Transport zboża, który dotarł do Portu Morskiego w Kołobrzegu, wyróżniał się nietypową formą – zamiast standardowych wagonów przeznaczonych do przewozu ładunków sypkich, zboże przybyło w specjalnych kontenerach. Takie rozwiązanie stanowi nowy etap w obsłudze tego typu towarów w Kołobrzegu, a także pokazuje jakie możliwości przeładunkowe posiada ten port.
Przybycie zboża w kontenerach wymagało zastosowania dodatkowych procedur i sprzętu, które jednak przeprowadzono sprawnie dzięki infrastrukturze portu. Każdy kontener, przy użyciu dźwigów, został przeniesiony na czekające ciężarówki, które przewiozły towar do portowych magazynów zbożowych. Tam kontenery zostały opróżnione, a ziarno przetransportowano do miejsca, w którym czekało na załadunek do ładowni zakontraktowanych statków.
Tego typu przeładunek był możliwy tylko dlatego, iż jak zaznaczył ZMPK w swoich social mediach:
– Nasz port jako jeden z nielicznych w Polsce ma swoją, portową bocznicę kolejową o długości 621 metrów, doprowadzającą składy wprost na nabrzeże, skąd ładunki trafiają na statki.

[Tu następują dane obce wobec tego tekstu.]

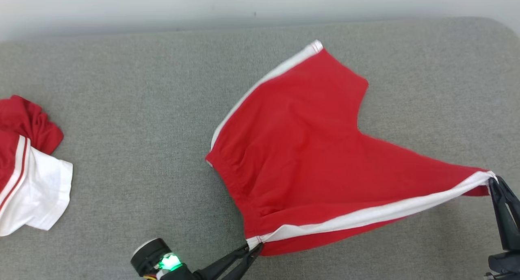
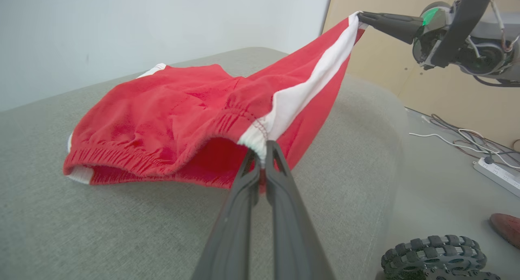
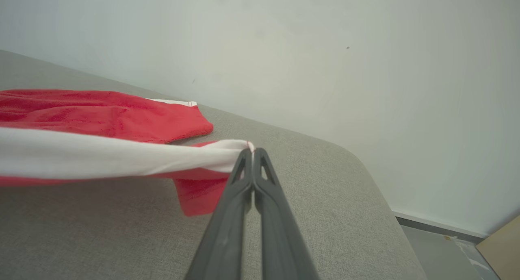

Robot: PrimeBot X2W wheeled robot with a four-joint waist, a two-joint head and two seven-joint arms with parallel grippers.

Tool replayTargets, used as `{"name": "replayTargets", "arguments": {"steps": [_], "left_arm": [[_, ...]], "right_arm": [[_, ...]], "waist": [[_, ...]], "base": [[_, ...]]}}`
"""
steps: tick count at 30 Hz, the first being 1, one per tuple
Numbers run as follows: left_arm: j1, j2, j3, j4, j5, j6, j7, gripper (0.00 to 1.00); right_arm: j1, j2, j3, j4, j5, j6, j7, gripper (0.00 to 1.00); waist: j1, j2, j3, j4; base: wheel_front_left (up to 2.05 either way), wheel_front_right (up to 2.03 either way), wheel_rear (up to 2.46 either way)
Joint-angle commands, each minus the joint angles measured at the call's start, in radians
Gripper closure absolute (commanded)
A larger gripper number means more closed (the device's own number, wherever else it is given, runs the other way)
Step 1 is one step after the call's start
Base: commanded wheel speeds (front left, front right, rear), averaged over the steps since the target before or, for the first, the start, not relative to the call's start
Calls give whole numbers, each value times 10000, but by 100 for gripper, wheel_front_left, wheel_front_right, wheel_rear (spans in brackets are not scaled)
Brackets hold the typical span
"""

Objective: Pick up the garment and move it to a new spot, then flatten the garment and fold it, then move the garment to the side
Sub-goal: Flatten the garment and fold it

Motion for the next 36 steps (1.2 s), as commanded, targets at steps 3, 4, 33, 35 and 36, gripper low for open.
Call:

Wybór kontenerów jako metody transportu zboża mógł być podyktowany różnymi czynnikami – przede wszystkim zwiększoną elastycznością logistyczną. Transport zboża w kontenerach może być korzystny ze względu na łatwość przeładunku i możliwość składowania, a także bardziej uniwersalne zastosowanie kontenerów w całym łańcuchu logistycznym. Takie rozwiązanie pomaga również zmniejszyć koszty i przyspieszyć proces transportowy, co jest istotne dla przewoźników oraz dla portu, który może realizować większe ilości operacji przeładunkowych w krótszym czasie.
– Przeładunek kontenerów odbywał się gwałtownie i sprawnie, a całej operacji można było się przyglądać np. z wysokości mostu portowego – relacjonują przedstawiciele portu. Dzięki portowej bocznicy, transport zboża koleją do portu w Kołobrzegu jest zarówno efektywny, jak i korzystny ekonomicznie.
Dane za pierwsze półrocze tego roku pokazują dynamiczny rozwój portu – przeładunki wzrosły o 32% w porównaniu do analogicznego okresu w roku ubiegłym, osiągając wartość 128,5 tys. ton. Obok zboża, największy udział w ładunkach ma kruszywo, które dociera głównie ze Skandynawii. Na przykład, kamień z norweskiego kamieniołomu Seljestokken zasila projekty budowlane w całym regionie. Co więcej, rosnące zainteresowanie usługami przeładunkowymi i dynamiczny rozwój infrastruktury portu sprawiają, iż wolumen przeładunków w porcie Kołobrzeg przekracza w tej chwili 300 tys. ton rocznie.
Port w Kołobrzegu sukcesywnie inwestuje w swoją infrastrukturę, aby sprostać rosnącemu zapotrzebowaniu. W ciągu ostatnich pięciu lat powierzchnia magazynowa zwiększyła się z 6 tys. m² do 10,5 tys. m², co umożliwia efektywniejsze zarządzanie coraz większymi wolumenami przeładunków. Kolejnym krokiem w rozwoju portu będzie pogłębienie toru wodnego, co umożliwi obsługę większych jednostek.
Port Kołobrzeg dzięki swojej infrastrukturze, unikalnej bocznicy kolejowej i rosnącym przeładunkom stanowi strategiczny punkt na mapie europejskich szlaków transportowych.